Hello all,
I just completed a crawl with Nutch and wanted to test the searching. When I first created the merged index, I had forgotten to dedup first. However, after I ran dedup and re-merged the index, I discovered that a page with a high rank had been effectively deleted. I think the problem may lie in how Nutch handles redirects.
When Nutch attempts to fetch a URL that replies with a redirect, Nutch will follow the redirect and download the page. However that content is then credited to the original link and not the URL that we actually downloaded the content from. Consider the example where we have the true URL (www.example.com) as one of our seed URLs. Later we crawl a URL that redirects to www.example.com (www.somewackysite.com/?redir=18903). The content gets associated with www.somewackysite.com/?redir=18903. When we run dedup, it finds duplicate content hashes and deletes the one for www.example.com because that was fetched prior to www.somewackysite.com/?redir=18903. The content for www.example.com is still available for searching, but the valuable anchor text for links to www.example.com is lost.
The obvious hack is to just ignore any URLs that redirect (set http.redirect.max to 0). However, this may be an undesirable restriction.
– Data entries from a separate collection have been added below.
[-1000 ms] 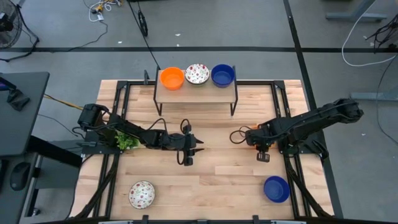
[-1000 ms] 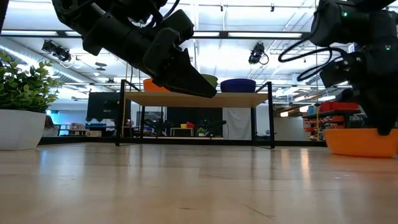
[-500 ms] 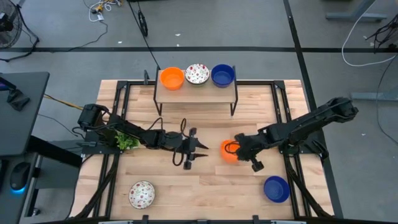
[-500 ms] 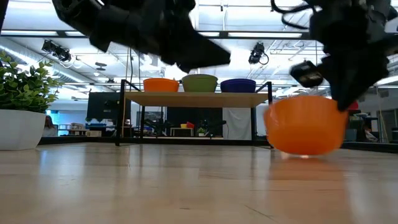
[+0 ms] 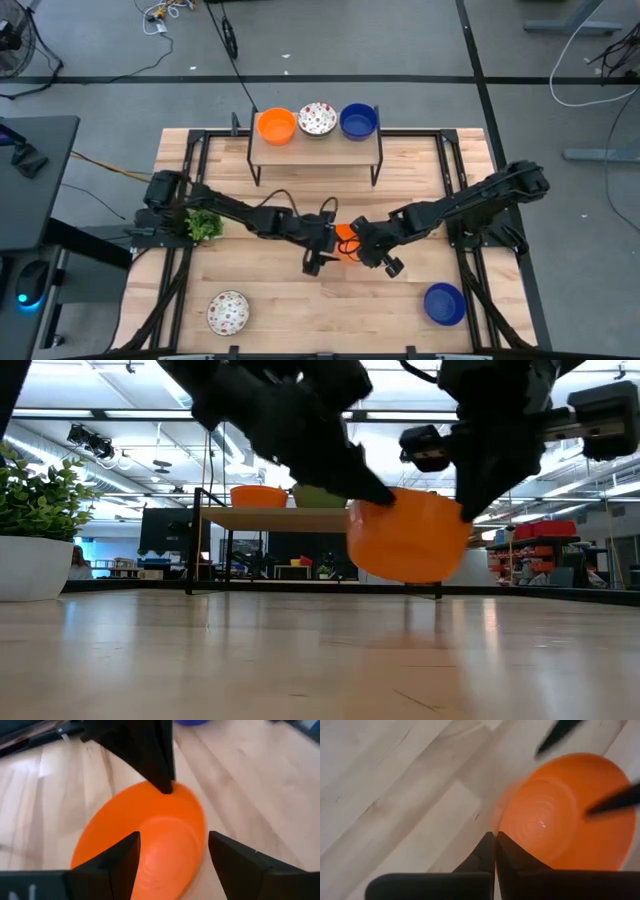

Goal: Pick & Place Mini bowls
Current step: Stack the orange bowl on top of the other orange bowl on the shelf

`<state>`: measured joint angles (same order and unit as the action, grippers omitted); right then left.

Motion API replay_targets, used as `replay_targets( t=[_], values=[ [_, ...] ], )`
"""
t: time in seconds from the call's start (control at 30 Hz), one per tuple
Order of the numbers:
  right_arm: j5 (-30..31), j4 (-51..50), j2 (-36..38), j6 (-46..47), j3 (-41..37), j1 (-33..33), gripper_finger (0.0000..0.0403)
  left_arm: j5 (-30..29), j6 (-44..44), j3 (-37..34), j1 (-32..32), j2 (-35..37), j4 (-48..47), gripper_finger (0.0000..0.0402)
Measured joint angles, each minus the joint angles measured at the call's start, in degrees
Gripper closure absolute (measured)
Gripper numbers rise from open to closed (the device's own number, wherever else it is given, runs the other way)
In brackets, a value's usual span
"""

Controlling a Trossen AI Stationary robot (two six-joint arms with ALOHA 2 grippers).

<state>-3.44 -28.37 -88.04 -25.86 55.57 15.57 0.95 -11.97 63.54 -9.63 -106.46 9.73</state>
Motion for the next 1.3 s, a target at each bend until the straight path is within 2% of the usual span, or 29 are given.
replay_targets(
  t=[0.17, 0.43, 0.57, 1.03, 1.17, 1.3],
  values=[
    [0.0, -0.4, 0.3, -0.2, 0.0, 0.0, 0.0401, -0.2, -2.2, 1.1, 0.0, -2.4, -0.3, 0.0172],
    [0.2, -0.3, 0.3, -0.1, 0.0, 0.0, 0.0401, 0.2, -1.9, 1.0, -0.1, -2.5, -0.2, 0.0257],
    [0.2, -0.1, 0.3, 0.1, 0.0, 0.0, 0.0401, 0.7, 0.1, 1.0, -0.1, -2.5, -0.1, 0.0283],
    [1.7, 0.3, 0.3, 1.4, 0.0, 0.0, 0.0401, 0.8, 2.9, 1.0, 0.0, -2.4, 4.3, 0.0278],
    [1.7, 0.4, 0.3, 1.4, 0.0, 0.0, 0.04, 0.8, 2.9, 1.0, 0.0, -2.4, 3.9, 0.0295],
    [1.9, 0.6, 0.3, 1.4, -0.1, 0.0, 0.04, 1.0, 2.8, 1.0, 0.0, -2.4, 2.9, 0.0336]
  ],
)
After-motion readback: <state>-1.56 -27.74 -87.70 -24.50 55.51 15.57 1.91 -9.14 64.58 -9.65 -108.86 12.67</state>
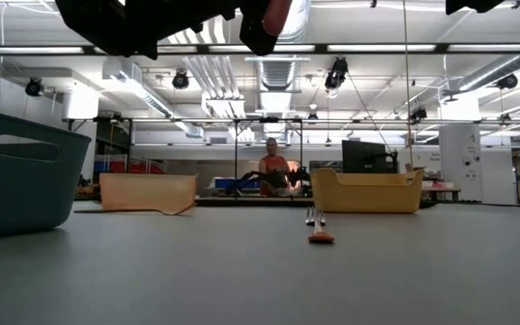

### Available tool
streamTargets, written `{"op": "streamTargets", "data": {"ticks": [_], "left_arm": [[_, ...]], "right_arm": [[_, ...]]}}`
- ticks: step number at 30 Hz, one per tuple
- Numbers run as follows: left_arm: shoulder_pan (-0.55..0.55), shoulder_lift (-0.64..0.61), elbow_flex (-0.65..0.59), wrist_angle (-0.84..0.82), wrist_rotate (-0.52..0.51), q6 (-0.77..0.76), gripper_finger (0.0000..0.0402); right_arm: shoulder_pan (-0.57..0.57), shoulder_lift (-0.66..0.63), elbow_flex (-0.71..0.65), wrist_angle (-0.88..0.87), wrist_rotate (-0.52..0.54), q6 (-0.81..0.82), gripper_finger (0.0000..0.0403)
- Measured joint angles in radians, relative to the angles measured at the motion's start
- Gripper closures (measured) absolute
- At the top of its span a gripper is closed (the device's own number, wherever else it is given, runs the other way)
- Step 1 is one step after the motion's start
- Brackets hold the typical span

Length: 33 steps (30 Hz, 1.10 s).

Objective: Sort silverware by color (type)
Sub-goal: Put the pink fork into the blue bin

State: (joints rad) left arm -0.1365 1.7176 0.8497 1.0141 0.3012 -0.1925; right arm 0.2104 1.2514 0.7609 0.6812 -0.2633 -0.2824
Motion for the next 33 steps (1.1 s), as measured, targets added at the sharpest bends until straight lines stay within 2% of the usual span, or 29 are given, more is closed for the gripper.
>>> {"op": "streamTargets", "data": {"ticks": [4, 11, 15, 18, 24, 27, 30, 33], "left_arm": [[0.017, -0.010, 0.000, -0.057, -0.003, 0.008, 0.0282], [0.059, -0.080, -0.001, -0.245, -0.057, 0.071, 0.0255], [0.058, -0.159, -0.001, -0.413, -0.231, 0.138, 0.0245], [0.050, -0.219, 0.000, -0.531, -0.387, 0.158, 0.0244], [0.003, -0.318, -0.001, -0.701, -0.660, 0.100, 0.0245], [-0.023, -0.335, -0.001, -0.729, -0.741, 0.085, 0.0245], [-0.046, -0.332, -0.001, -0.740, -0.788, 0.085, 0.0245], [-0.057, -0.328, -0.002, -0.750, -0.824, 0.083, 0.0245]], "right_arm": [[0.000, -0.014, 0.000, -0.064, 0.032, 0.043, 0.0394], [0.002, -0.069, 0.000, -0.254, 0.161, 0.140, 0.0394], [0.002, -0.100, 0.000, -0.348, 0.322, 0.174, 0.0394], [0.002, -0.108, 0.000, -0.392, 0.492, 0.186, 0.0394], [-0.001, -0.100, 0.000, -0.389, 0.829, 0.303, 0.0394], [-0.002, -0.071, 0.000, -0.380, 0.997, 0.342, 0.0394], [-0.008, -0.024, -0.001, -0.313, 1.070, 0.336, 0.0394], [-0.012, 0.033, -0.001, -0.195, 1.075, 0.312, 0.0394]]}}
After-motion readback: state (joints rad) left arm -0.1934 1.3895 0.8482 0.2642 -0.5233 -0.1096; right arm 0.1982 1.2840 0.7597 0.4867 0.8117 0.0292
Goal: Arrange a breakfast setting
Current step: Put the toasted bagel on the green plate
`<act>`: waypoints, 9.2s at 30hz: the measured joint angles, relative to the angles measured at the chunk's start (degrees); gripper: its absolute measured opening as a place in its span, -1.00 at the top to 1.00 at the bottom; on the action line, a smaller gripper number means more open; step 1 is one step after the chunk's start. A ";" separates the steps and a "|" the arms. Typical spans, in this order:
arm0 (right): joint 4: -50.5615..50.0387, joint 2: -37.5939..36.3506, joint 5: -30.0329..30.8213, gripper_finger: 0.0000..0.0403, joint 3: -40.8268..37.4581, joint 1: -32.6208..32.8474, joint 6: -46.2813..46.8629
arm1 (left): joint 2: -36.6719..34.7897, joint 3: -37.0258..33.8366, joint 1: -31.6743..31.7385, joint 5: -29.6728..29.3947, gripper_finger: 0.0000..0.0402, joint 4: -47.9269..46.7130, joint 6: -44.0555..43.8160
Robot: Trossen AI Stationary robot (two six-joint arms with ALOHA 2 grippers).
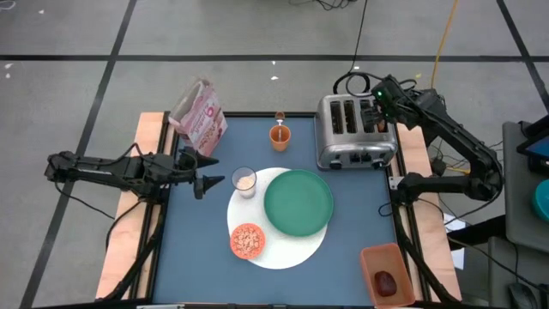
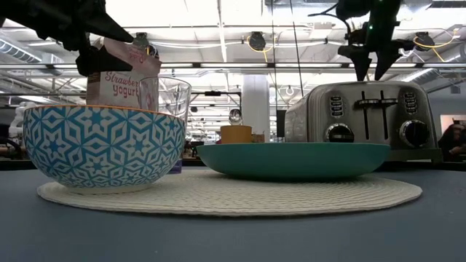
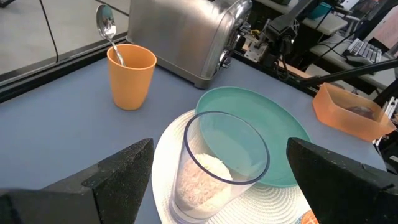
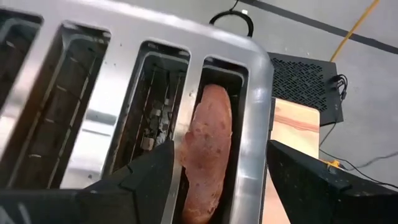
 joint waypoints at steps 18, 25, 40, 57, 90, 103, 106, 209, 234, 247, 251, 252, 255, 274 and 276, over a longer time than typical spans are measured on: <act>-1.94 5.80 -0.37 -0.22 -0.02 -1.60 -1.73 | 0.00 0.00 0.00 0.00 -0.84 -0.01 0.00; -1.92 5.68 -1.55 -0.09 -0.02 -1.88 -2.76 | 0.00 0.00 0.00 0.00 -0.84 -0.01 0.00; -1.65 5.63 -1.94 0.26 -0.02 -2.08 -2.71 | 0.00 0.00 0.00 0.00 -0.84 -0.04 -0.09; 0.00 5.63 -1.67 0.21 -0.07 -2.11 -1.26 | -0.01 0.00 0.00 0.00 -0.84 -0.02 -0.22; 1.90 5.71 -1.26 0.23 0.00 -3.04 1.49 | -0.02 0.00 0.00 0.02 -0.84 -1.44 -0.66; 0.78 6.60 -1.13 0.40 0.11 -2.99 1.27 | -0.02 0.00 -0.01 0.02 -0.84 -1.44 -0.66; 0.78 6.62 -1.18 0.51 0.11 -2.99 1.26 | -0.02 0.00 -0.02 0.00 -0.84 -1.44 -0.66; -0.02 2.49 -2.07 0.12 -0.02 -1.85 13.77 | 0.00 0.00 0.00 0.01 -0.84 -1.41 -0.44; -0.81 3.59 -1.26 0.29 -1.51 -1.88 13.31 | 0.00 0.00 0.00 0.02 -0.84 -1.43 -0.11; -2.03 4.54 -0.96 0.30 -1.51 -1.88 13.33 | -0.01 0.00 -0.01 0.01 -0.84 -1.44 -0.22; -2.04 4.54 -0.96 0.34 -1.51 -1.88 13.33 | -0.01 0.00 0.00 0.01 -0.84 -1.44 -0.23; -2.04 4.54 -0.96 0.36 -1.51 -1.88 13.33 | -0.01 0.00 -0.01 0.00 -0.84 -1.44 -0.23; -2.04 4.54 -0.94 0.45 -1.51 -1.90 13.33 | 0.00 0.00 -0.01 0.02 -0.84 -1.44 -0.24; -0.44 3.16 -1.50 0.58 -1.57 -1.90 13.32 | -0.01 0.00 -0.01 0.02 -0.84 -1.44 -0.22; 0.09 2.70 -1.48 0.58 -1.57 -1.90 13.24 | 0.00 0.00 0.00 0.02 -0.84 -1.44 -0.22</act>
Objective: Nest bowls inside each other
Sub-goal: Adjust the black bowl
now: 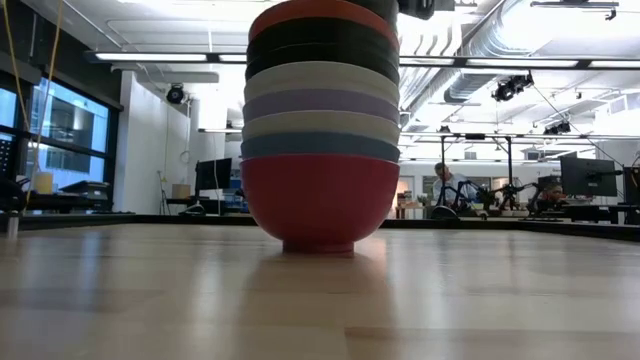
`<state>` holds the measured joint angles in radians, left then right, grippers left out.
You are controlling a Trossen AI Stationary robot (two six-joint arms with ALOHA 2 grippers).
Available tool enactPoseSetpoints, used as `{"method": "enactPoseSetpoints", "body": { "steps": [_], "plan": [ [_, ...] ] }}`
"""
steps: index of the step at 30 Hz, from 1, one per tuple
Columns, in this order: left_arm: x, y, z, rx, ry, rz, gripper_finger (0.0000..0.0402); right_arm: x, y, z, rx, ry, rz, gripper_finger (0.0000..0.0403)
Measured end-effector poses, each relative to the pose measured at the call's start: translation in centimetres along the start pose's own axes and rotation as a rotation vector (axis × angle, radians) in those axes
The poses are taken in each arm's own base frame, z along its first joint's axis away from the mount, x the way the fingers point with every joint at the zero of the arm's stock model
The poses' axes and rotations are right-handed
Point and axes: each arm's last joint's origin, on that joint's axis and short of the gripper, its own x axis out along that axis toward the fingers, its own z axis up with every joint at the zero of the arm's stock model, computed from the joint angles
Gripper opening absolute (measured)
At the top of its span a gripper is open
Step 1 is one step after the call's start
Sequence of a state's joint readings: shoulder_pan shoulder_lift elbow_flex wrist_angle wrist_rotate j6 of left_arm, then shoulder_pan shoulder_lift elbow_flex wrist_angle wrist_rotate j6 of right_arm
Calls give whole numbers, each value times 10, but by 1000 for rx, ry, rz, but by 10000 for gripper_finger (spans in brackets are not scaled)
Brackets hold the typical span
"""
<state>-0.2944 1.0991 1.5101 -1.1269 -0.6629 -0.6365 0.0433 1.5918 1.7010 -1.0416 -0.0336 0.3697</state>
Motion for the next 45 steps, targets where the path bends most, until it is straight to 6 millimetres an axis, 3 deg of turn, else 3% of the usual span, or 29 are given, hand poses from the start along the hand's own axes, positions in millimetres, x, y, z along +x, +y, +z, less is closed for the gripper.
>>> {"method": "enactPoseSetpoints", "body": {
  "steps": [13,18,24,30,45],
  "plan": [
    [-18,16,2,-37,-46,-30,211,36,-3,-14,68,6,7,0],
    [-20,17,2,-24,-47,-32,211,35,-2,-11,68,-31,24,0],
    [-20,17,2,-16,-47,-31,211,7,3,2,5,-149,66,0],
    [-20,17,2,-17,-47,-31,211,4,-1,1,11,-132,49,0],
    [-20,17,2,-41,-47,-32,211,38,-10,-19,42,-9,12,0]
  ]
}}
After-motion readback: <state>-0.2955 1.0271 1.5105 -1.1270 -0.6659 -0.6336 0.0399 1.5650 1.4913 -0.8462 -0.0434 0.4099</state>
Another possible solution would be to follow redirects until they end (or until we reach http.redirect.max), but instead of crediting the original redirecting URL with the content of the page it redirects to, Nutch would generate content for the original redirecting URL. So for our example, Nutch would make the content for www.somewackysite.com/?redir=18903 to be something like this:
<html><body><a href="http://www.example.com"/></a></body></html>
Therefore, after the parsing step, the parse_data of the redirecting URL would have a link to www.example.com, but parse_text would be empty.
Does that make sense? Does anybody have any brighter ideas on how to rid Nutch of this problem?
Thanks,
Luke Baker